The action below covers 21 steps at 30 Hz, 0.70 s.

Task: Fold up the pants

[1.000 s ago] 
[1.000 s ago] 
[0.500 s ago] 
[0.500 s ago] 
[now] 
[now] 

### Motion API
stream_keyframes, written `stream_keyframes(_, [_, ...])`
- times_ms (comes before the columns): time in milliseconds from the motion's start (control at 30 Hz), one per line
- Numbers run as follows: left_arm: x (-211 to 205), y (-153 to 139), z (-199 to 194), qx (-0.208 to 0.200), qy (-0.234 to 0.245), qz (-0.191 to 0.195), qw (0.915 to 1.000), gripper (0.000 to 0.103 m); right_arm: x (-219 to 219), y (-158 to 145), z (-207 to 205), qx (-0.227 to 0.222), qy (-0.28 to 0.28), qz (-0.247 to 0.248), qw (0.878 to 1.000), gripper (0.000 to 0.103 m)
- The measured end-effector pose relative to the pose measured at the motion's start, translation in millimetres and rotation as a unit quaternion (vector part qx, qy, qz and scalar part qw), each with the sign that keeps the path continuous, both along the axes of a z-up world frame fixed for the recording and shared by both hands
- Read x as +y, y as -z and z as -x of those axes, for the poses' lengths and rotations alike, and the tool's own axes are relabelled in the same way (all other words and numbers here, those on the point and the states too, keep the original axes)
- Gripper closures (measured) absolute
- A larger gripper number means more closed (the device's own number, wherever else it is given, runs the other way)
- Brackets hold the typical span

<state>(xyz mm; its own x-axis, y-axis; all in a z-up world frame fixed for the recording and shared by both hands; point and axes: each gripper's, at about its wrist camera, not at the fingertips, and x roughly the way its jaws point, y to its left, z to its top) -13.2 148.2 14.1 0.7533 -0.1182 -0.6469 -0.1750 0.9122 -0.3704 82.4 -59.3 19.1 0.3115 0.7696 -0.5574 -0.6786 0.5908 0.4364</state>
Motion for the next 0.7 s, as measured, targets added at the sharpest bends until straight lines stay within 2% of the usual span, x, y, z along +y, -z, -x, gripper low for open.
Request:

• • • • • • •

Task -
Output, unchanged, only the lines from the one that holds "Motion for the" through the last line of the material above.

Exercise answer -
Motion for the next 0.7 s, as measured, targets added at the sharpest bends until straight lines stay within 2% of the usual span, x, y, z along +y, -z, -x, gripper low for open.
Request:

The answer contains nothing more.